Kit CAE enables developers to add new schemas for file formats and data models. The built-in schemas beyond CaeFieldArray and CaeDataSet serve as examples of what such schemas may look like. For existing Kit CAE functionality to work with custom data models, we need a plugin/callback mechanism for data model-aware processing. For example, when voxelization of a dataset is needed, we require a mechanism that allows code requesting voxelized data to do so in a data-model-agnostic fashion from a CaeDataSet.

Overview

Kit CAE uses Omniverse's Command system (omni.kit.commands) to achieve this functionality. Commands provide a mechanism for extensions to define new subclasses of omni.kit.commands.Command that can be executed using a central omni.kit.commands.execute() call.

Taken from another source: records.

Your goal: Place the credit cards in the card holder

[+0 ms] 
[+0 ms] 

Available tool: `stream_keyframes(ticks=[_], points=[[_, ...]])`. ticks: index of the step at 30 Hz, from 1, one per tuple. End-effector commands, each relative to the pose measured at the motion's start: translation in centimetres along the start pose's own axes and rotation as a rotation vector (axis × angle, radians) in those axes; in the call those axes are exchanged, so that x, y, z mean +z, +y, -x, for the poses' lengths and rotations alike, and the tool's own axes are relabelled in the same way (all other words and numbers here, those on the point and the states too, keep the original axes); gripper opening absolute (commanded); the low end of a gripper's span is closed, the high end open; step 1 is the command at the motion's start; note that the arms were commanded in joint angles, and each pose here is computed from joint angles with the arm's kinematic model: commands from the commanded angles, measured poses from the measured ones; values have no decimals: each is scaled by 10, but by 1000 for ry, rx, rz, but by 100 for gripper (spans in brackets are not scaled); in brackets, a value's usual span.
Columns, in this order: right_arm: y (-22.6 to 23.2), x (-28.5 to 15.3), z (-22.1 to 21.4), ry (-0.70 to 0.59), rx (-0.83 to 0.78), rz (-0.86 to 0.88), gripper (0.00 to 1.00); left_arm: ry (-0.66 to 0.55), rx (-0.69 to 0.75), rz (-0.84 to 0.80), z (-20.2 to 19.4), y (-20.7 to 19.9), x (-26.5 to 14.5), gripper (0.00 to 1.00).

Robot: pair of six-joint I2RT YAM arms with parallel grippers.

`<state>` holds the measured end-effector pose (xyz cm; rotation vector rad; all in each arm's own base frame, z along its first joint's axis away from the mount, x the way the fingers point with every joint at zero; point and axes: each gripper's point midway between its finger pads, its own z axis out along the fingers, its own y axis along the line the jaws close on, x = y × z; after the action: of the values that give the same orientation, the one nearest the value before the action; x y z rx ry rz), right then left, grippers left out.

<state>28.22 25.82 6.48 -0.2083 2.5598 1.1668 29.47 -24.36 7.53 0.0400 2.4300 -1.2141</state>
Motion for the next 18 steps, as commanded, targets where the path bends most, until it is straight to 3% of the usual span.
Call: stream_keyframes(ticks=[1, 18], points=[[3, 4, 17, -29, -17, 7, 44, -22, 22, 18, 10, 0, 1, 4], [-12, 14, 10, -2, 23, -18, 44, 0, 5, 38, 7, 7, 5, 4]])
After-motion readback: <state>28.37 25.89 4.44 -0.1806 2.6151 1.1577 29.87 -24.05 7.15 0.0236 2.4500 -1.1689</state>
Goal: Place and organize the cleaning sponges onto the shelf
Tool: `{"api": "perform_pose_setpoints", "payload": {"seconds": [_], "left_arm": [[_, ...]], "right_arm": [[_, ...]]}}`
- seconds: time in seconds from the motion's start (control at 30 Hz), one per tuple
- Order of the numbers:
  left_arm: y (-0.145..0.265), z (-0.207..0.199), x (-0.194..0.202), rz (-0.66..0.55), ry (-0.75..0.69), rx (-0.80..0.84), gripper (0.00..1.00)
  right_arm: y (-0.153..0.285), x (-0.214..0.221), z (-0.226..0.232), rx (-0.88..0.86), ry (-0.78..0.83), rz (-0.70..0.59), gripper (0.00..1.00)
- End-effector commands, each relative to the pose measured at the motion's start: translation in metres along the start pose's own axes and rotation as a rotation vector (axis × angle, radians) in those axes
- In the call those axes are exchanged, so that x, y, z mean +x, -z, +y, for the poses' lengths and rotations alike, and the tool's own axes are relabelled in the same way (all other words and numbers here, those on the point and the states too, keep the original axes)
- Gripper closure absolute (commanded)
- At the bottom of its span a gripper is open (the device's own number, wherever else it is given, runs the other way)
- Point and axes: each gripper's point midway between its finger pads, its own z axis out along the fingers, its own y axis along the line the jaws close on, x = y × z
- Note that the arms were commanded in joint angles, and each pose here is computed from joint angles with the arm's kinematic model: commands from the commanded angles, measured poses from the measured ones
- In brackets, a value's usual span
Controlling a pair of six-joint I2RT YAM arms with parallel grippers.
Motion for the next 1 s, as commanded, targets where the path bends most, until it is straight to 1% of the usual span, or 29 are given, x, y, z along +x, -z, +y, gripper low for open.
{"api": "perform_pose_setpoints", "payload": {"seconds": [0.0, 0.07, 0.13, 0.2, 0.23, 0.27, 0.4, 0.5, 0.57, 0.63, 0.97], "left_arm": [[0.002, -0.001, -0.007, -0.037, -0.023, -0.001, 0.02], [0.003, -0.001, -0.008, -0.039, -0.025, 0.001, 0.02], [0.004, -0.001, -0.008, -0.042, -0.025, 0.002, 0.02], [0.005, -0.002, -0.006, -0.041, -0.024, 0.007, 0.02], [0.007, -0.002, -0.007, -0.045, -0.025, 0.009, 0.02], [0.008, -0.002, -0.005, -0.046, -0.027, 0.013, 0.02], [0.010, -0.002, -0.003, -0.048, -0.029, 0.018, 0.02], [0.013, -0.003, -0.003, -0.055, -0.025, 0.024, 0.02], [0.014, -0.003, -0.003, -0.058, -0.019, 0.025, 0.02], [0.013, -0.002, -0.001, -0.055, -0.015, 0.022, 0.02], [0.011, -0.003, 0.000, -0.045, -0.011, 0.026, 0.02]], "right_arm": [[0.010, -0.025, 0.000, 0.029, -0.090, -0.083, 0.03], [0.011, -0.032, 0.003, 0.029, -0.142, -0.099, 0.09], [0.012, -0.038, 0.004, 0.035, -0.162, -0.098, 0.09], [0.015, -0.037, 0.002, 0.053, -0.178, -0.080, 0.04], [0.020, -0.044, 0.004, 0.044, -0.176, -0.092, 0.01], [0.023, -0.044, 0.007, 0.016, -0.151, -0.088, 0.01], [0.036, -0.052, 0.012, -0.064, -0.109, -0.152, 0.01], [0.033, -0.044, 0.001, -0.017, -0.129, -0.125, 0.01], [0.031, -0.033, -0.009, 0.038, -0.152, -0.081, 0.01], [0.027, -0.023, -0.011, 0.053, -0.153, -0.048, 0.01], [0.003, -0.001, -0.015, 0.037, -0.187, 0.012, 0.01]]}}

Kit CAE defines a set of Command subclasses called Operator Commands. These cover a range of data transformation operations needed to support the data processing and visualization functionality exposed in Kit CAE. Extensions can register subclasses based on these Operator Commands with the Command system to provide data model-specific implementations.

Command Resolution

For example, the operator command ComputeBounds computes bounding boxes for datasets. To provide specialization for a CaeDataSet primitive that has the CaeSidsUnstructuredAPI applied, you simply need to register a command named CaeSidsUnstructuredComputeBounds.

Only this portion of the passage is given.